I suspect it's entering an infinite loop where it has trouble sending all the logs to AWS Cloudwatch, which causes it to backup and generate more error logging, which adds to the queue of logs to AWS Cloudwatch, which increases the size of the backlog, causing more self-spamming of the logs, completing a loop which starts a death spiral.

Regardless of the other aspects of this, sometimes Fluent Bit is spamming its own logs with the exact same log entry more than 10x in the same second, and that's a problem on its own. Other logging systems will just switch to a summary, like "last log entry repeated 20x times".

Also, the log entry of "error registering chunk with tag" doesn't seem like the real root case, because the filters work fine before fluent-bit enters a death spiral.

markstos avatar Nov 21 '22 20:11 markstos

A couple thoughts here

  1. A feature or config option to Reduce verbosity / introduce features to control repeated messages
  2. Is there an isolated repro that we can use @markstos @joshgc @panaji ?

agup006 avatar Nov 21 '22 21:11 agup006

@agup006 , i couldn't repro this, but few people seem to have the same problem. If we can have a feature where fluentBit does not generate the same error messages more than n times per sec/min, we can probably investigate further. Right now, the logs are just filled with this message.
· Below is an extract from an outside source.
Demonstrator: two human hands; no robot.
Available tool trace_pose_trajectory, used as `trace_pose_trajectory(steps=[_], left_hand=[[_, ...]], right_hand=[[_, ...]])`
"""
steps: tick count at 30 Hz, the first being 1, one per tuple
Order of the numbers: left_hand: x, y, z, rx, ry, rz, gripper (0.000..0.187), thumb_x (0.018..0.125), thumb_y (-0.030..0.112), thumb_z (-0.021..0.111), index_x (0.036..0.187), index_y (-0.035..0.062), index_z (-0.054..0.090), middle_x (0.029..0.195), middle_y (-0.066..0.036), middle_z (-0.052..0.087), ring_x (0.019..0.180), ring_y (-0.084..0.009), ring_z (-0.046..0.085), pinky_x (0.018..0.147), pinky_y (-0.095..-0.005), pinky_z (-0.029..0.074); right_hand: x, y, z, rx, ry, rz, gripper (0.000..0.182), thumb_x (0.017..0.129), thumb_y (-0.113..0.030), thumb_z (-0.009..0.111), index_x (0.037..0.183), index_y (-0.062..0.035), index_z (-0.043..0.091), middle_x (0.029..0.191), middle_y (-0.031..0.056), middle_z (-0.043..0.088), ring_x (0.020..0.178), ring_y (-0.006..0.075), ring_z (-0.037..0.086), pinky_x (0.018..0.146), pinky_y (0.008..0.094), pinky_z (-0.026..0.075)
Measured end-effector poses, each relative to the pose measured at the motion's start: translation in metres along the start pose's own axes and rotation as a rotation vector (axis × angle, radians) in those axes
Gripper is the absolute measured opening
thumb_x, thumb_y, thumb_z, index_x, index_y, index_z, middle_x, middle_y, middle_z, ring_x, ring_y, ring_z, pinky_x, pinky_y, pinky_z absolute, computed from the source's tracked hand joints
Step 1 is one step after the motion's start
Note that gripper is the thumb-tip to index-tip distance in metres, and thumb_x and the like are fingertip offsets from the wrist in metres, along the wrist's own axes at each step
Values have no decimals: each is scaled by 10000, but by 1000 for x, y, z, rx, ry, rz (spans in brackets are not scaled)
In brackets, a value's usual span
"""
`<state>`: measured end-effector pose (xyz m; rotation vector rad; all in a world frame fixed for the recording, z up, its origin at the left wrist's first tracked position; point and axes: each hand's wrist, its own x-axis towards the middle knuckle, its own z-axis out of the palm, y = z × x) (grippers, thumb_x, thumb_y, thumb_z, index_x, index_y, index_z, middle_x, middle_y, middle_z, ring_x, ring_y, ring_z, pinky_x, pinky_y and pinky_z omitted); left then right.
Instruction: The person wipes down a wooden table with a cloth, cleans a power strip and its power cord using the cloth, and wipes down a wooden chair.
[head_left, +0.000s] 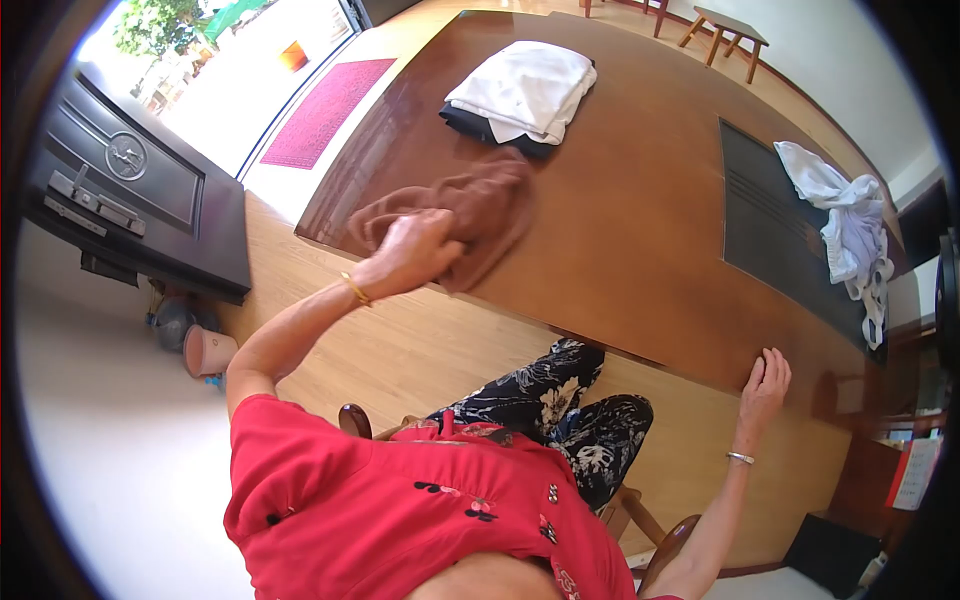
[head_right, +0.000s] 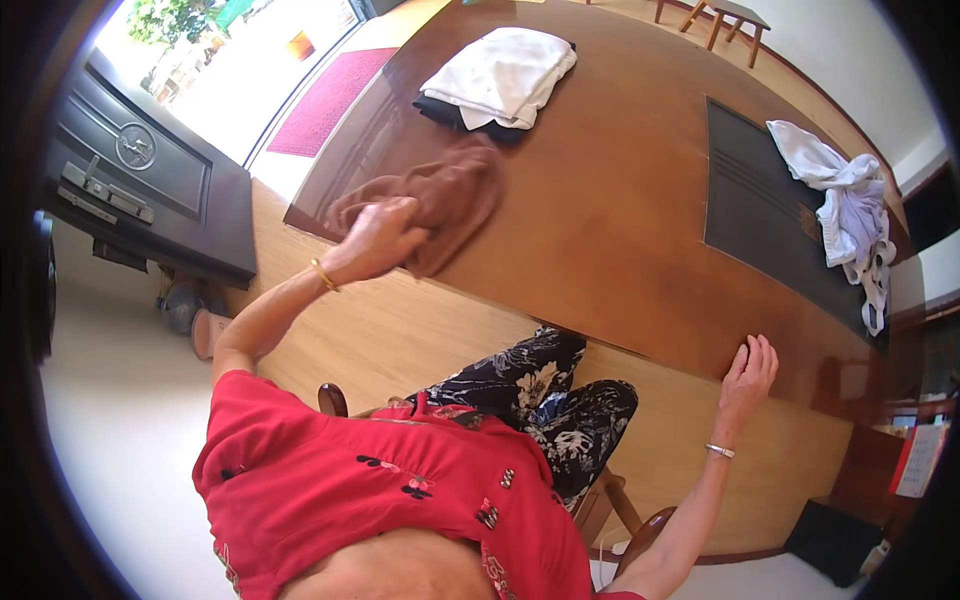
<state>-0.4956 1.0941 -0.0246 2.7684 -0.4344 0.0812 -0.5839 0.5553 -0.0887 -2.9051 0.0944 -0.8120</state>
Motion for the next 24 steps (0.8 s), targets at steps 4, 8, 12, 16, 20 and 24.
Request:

panaji avatar Nov 21 '22 21:11 panaji

It took several days of normal functioning for the error to appear for me, so I'm not confident I can offer an isolated repro, as I'm not certain of the trigger. I'm only certain that log-spamming the same error repeatedly wasn't helping and might have been part of triggering a logging death spiral. One workaround I could try is to quit forwarding logs for the fluent-bit process itself to AWS Cloudwatch, which would also prevent fluent-bit's own log volume from contributing to overloading the connection to a remote server. Now that I've experienced this, that seems like a safer design to avoid creating a bad loop any time a problem with an overloaded remote service would cause fluent-bit to generate even more logging to the remote service.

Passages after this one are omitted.